Este método no requiere amplificación de la biblioteca, puede leer moléculas individuales a largo plazo, en tiempo real, y puede reducir en gran medida los costos de secuenciación.
Esta tecnología se deriva de la genómica completa y se ha mejorado en BGI. Según el artículo del sitio web oficial de BGI, se explica brevemente el principio de este método.
Según el proceso de la Figura 2, BGI utiliza tecnología de nanoesferas de ADN para amplificar secuencias de ADN, en las que el ADN se divide en fragmentos de aproximadamente 100 pares de bases. Cada lado de este segmento está conectado al primer conector, el Conector 1. Los fragmentos de ADN ligados se amplifican y se forman fragmentos de secuencia conectados circularmente combinando adaptadores en ambos extremos. Corte el fragmento de ADN circular para agregar un segundo adaptador, el adaptador 2, y repita el proceso de amplificación y circularización. Se añaden al fragmento de ADN cuatro adaptadores, a saber, los adaptadores 1, 2, 3 y 4 (las secuencias de los cuatro adaptadores son diferentes, algunos son oligonucleótidos complementarios a los cebadores, algunos son marcadores, etc.) y se amplifica el producto final. a través del círculo rodante ADN circular para crear nanoesferas de ADN (DNB). En la amplificación con bola rodante, no se corta cada copia. En cambio, sin afectar la extensión, se utiliza un método determinado para desnaturalizar la amplificación para obtener un conjunto de nanoesferas de copias múltiples. Las nanoesferas están ancladas en una red de agujeros en el chip.

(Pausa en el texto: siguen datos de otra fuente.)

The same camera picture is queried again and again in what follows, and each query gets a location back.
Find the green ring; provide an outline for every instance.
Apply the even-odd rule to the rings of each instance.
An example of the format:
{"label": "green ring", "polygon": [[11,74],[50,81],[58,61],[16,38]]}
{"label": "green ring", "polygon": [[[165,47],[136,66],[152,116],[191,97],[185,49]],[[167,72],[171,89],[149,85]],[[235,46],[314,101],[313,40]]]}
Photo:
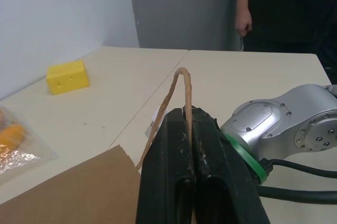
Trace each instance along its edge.
{"label": "green ring", "polygon": [[239,153],[239,155],[245,160],[245,162],[254,170],[260,179],[261,184],[267,180],[267,173],[262,166],[230,135],[222,132],[225,137],[230,141],[233,148]]}

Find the black cable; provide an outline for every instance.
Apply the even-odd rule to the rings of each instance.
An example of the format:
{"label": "black cable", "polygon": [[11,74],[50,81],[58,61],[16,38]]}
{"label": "black cable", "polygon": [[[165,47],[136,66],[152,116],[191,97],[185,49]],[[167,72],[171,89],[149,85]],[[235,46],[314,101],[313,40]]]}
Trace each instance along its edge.
{"label": "black cable", "polygon": [[337,171],[320,170],[320,169],[316,169],[316,168],[312,168],[312,167],[308,167],[305,165],[300,165],[294,162],[289,162],[289,161],[280,160],[280,159],[271,159],[269,161],[272,163],[272,165],[284,166],[284,167],[303,171],[303,172],[310,173],[312,175],[316,175],[320,177],[337,178]]}
{"label": "black cable", "polygon": [[266,186],[256,186],[261,197],[300,203],[337,205],[337,191],[296,191]]}

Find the gray wall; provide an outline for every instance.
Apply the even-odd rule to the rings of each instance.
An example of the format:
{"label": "gray wall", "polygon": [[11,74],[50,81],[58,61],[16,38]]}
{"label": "gray wall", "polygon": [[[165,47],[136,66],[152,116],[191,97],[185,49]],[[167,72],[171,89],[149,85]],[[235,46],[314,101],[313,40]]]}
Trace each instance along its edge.
{"label": "gray wall", "polygon": [[145,48],[238,50],[236,0],[132,0]]}

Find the black pants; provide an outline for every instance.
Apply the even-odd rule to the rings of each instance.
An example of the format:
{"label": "black pants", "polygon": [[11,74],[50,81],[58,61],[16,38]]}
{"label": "black pants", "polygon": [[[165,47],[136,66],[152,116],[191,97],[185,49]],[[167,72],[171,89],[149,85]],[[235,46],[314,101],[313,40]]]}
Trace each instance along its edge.
{"label": "black pants", "polygon": [[280,52],[316,54],[332,84],[337,84],[337,40],[326,37],[310,43],[280,43],[260,40],[249,34],[243,38],[245,52]]}

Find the black shirt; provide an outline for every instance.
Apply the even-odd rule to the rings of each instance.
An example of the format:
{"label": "black shirt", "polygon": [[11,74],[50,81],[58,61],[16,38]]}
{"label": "black shirt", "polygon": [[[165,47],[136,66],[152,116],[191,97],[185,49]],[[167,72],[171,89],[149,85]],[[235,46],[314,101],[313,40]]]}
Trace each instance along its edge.
{"label": "black shirt", "polygon": [[337,0],[249,0],[251,36],[276,42],[313,42],[323,38]]}

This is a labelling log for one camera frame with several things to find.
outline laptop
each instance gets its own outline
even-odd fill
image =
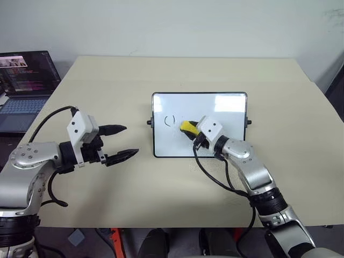
[[[48,51],[0,53],[0,136],[23,136],[60,82]]]

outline table surface
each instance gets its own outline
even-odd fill
[[[81,56],[24,136],[53,110],[76,105],[99,125],[127,130],[103,137],[110,155],[140,151],[106,167],[87,164],[55,178],[53,191],[69,203],[40,210],[42,226],[239,227],[251,211],[246,199],[211,182],[193,158],[153,156],[151,95],[155,91],[245,91],[246,131],[286,201],[305,225],[344,223],[343,123],[293,59],[118,58]],[[70,112],[41,129],[36,141],[68,140]],[[202,159],[225,181],[224,164]],[[242,185],[230,167],[233,183]]]

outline floor
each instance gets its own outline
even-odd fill
[[[317,246],[326,247],[344,255],[344,225],[335,225],[333,228],[316,226],[307,229]],[[77,247],[74,247],[67,239],[74,230],[74,228],[38,227],[36,235],[41,244],[59,249],[66,257],[114,257],[109,246],[96,234],[94,228],[81,228],[85,239]],[[127,258],[136,257],[143,239],[150,230],[150,228],[126,228],[122,230],[121,234]],[[200,255],[198,247],[199,228],[164,228],[164,230],[170,236],[169,258]],[[242,250],[248,257],[272,257],[264,239],[264,232],[265,230],[262,228],[254,228],[242,242]],[[47,257],[59,257],[46,252]]]

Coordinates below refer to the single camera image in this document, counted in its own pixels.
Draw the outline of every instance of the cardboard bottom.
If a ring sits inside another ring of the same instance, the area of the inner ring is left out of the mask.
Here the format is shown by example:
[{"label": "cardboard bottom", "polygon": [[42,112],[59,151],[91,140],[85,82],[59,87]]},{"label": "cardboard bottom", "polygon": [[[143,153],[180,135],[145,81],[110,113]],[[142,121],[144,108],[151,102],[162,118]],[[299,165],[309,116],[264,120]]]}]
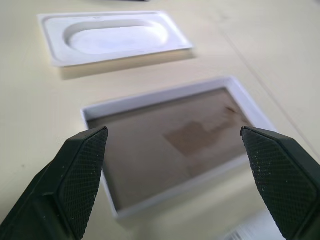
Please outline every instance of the cardboard bottom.
[{"label": "cardboard bottom", "polygon": [[226,89],[88,122],[107,126],[105,164],[117,211],[213,170],[246,153],[251,126]]}]

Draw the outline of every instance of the white tray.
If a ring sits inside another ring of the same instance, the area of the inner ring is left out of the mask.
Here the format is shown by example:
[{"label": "white tray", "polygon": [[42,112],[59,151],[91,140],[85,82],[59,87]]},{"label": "white tray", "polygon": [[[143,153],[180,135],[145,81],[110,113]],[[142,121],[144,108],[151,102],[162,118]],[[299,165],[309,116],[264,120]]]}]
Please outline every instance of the white tray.
[{"label": "white tray", "polygon": [[285,240],[268,210],[251,217],[220,240]]},{"label": "white tray", "polygon": [[[256,128],[261,128],[269,131],[276,132],[276,128],[265,116],[265,114],[256,105],[255,101],[251,98],[248,92],[240,84],[240,82],[232,76],[218,77],[205,81],[199,81],[191,84],[177,86],[173,88],[163,89],[160,91],[145,93],[136,96],[129,96],[120,99],[109,100],[85,107],[81,110],[83,120],[89,129],[88,121],[103,118],[106,116],[112,116],[115,114],[125,113],[128,111],[145,108],[152,105],[157,105],[173,100],[182,99],[197,94],[202,94],[218,89],[226,89],[232,96],[233,100],[240,107],[241,111],[249,122]],[[105,192],[109,198],[111,204],[111,210],[115,218],[125,218],[136,214],[144,209],[161,203],[167,199],[170,199],[184,191],[190,190],[195,186],[205,183],[208,180],[218,178],[219,176],[227,173],[228,171],[235,169],[243,164],[248,164],[249,159],[247,154],[241,155],[224,165],[221,165],[213,170],[204,173],[198,177],[193,178],[185,183],[182,183],[176,187],[173,187],[163,193],[153,196],[141,203],[138,203],[132,207],[124,210],[117,211],[114,200],[111,196],[111,192],[107,183],[107,178],[104,171],[102,171],[101,181],[105,188]]]},{"label": "white tray", "polygon": [[57,67],[192,47],[161,11],[40,14],[38,20]]}]

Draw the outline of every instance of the shallow white tray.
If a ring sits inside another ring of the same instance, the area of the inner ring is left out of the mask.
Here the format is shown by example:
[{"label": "shallow white tray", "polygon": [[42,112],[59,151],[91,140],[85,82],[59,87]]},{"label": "shallow white tray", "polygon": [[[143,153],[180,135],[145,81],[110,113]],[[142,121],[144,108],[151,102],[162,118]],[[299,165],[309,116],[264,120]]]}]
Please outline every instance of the shallow white tray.
[{"label": "shallow white tray", "polygon": [[273,217],[264,210],[219,240],[285,240]]},{"label": "shallow white tray", "polygon": [[[90,120],[106,116],[112,116],[115,114],[124,113],[127,111],[132,111],[160,103],[165,103],[172,100],[177,100],[201,93],[206,93],[217,89],[226,89],[230,93],[230,95],[237,103],[237,105],[240,107],[245,117],[254,127],[274,132],[277,131],[274,125],[260,110],[260,108],[250,97],[250,95],[240,84],[240,82],[232,76],[209,79],[205,81],[168,88],[137,96],[129,96],[121,99],[115,99],[98,104],[93,104],[82,109],[81,114],[85,124],[87,125],[87,128],[89,129],[88,121]],[[247,154],[241,155],[235,158],[234,160],[231,160],[217,168],[214,168],[213,170],[207,173],[204,173],[163,193],[153,196],[141,203],[138,203],[132,207],[120,211],[116,210],[114,200],[111,196],[104,171],[102,171],[101,181],[109,198],[109,202],[111,204],[111,209],[114,217],[124,218],[133,215],[141,210],[144,210],[150,206],[156,205],[164,200],[172,198],[177,194],[183,193],[184,191],[190,190],[191,188],[199,184],[202,184],[208,180],[217,178],[225,174],[227,171],[235,169],[243,164],[247,164],[248,162],[249,159]]]},{"label": "shallow white tray", "polygon": [[57,67],[192,47],[161,11],[39,14],[38,20]]}]

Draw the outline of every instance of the white object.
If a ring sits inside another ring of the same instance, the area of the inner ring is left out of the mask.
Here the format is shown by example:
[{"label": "white object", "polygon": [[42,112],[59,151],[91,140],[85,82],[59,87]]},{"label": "white object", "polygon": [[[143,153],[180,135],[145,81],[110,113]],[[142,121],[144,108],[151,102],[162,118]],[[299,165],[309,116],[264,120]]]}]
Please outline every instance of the white object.
[{"label": "white object", "polygon": [[[276,128],[274,127],[274,125],[269,121],[269,119],[264,115],[264,113],[256,105],[254,100],[250,97],[250,95],[247,93],[244,87],[240,84],[240,82],[232,76],[200,81],[193,84],[173,87],[173,88],[155,91],[147,94],[124,97],[116,100],[110,100],[110,101],[94,104],[82,109],[81,114],[88,128],[87,121],[90,121],[90,120],[111,116],[114,114],[119,114],[122,112],[131,111],[131,110],[135,110],[135,109],[139,109],[139,108],[143,108],[143,107],[147,107],[155,104],[160,104],[160,103],[164,103],[172,100],[177,100],[180,98],[185,98],[192,95],[210,92],[213,90],[223,89],[223,88],[226,88],[227,91],[231,94],[233,99],[241,108],[243,114],[246,116],[246,118],[251,122],[251,124],[254,127],[276,132]],[[217,176],[220,176],[221,174],[224,174],[231,169],[237,168],[247,163],[248,161],[249,161],[248,156],[244,154],[205,174],[195,177],[181,185],[173,187],[163,193],[160,193],[141,203],[138,203],[135,206],[126,208],[121,211],[117,211],[115,208],[113,199],[111,197],[111,194],[108,188],[107,180],[104,174],[101,175],[101,181],[105,188],[106,194],[109,198],[109,202],[111,204],[111,209],[114,217],[123,218],[123,217],[130,216],[132,214],[135,214],[147,207],[160,203],[186,190],[189,190],[190,188],[198,184],[201,184]]]},{"label": "white object", "polygon": [[238,226],[221,240],[285,240],[268,210]]},{"label": "white object", "polygon": [[40,14],[38,20],[57,67],[192,47],[161,11]]}]

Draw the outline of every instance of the stain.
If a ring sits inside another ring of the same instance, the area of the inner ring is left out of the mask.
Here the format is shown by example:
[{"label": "stain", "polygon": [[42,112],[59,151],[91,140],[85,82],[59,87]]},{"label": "stain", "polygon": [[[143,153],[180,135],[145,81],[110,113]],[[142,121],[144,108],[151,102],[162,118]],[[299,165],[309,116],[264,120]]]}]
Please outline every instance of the stain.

Utilizando la secuenciación de ligadura anclada a sonda (CPAS) y la secuenciación de extremos pares con amplificación de desplazamiento múltiple (MDA-PE) para aumentar la longitud de lectura de la secuenciación, se pueden detectar secuencias de extremos pares de 100 pb/150 pb. Hasta la fecha, las técnicas combinatorias de polimerización anclada a sonda no se han descrito en detalle. El principio específico de MDA-P es que después de secuenciar la primera cadena mediante extensión de replicación, bajo la acción de una polimerasa de alta fidelidad con función de desplazamiento de cadena, se elimina la plantilla de la primera cadena, se sintetiza la segunda cadena y se ancla la molécula de ADN. pares La segunda hebra está secuenciada.
En comparación con otras secuenciaciones de segunda generación, la tecnología de secuenciación DNBSEQ TM se basa en DNB y utiliza la plantilla original para la amplificación, que es diferente del crecimiento exponencial de la PCR.
Lo más importante es que no se acumularán errores durante el proceso de amplificación.
Cheng Haofeng. Tecnología de secuenciación del genoma de próxima generación [M]. Primera edición. Beijing: Science Press, 2016.
【2】¡Análisis detallado de los principios de la secuenciación de segunda generación! ——Artículo de Starry Sky Idealist - Zhihu.
[3] secuenciación de extremos emparejados de Illumina-Parte Z_Y_H-.
[4] Huada Technology-Productos y servicios-Secuenciación completa del exoma-Introducción del producto.
[5] Descifrando el genoma humano: secuenciación de próxima generación - (1) - Artículo de Zhou Jing - Lexicología.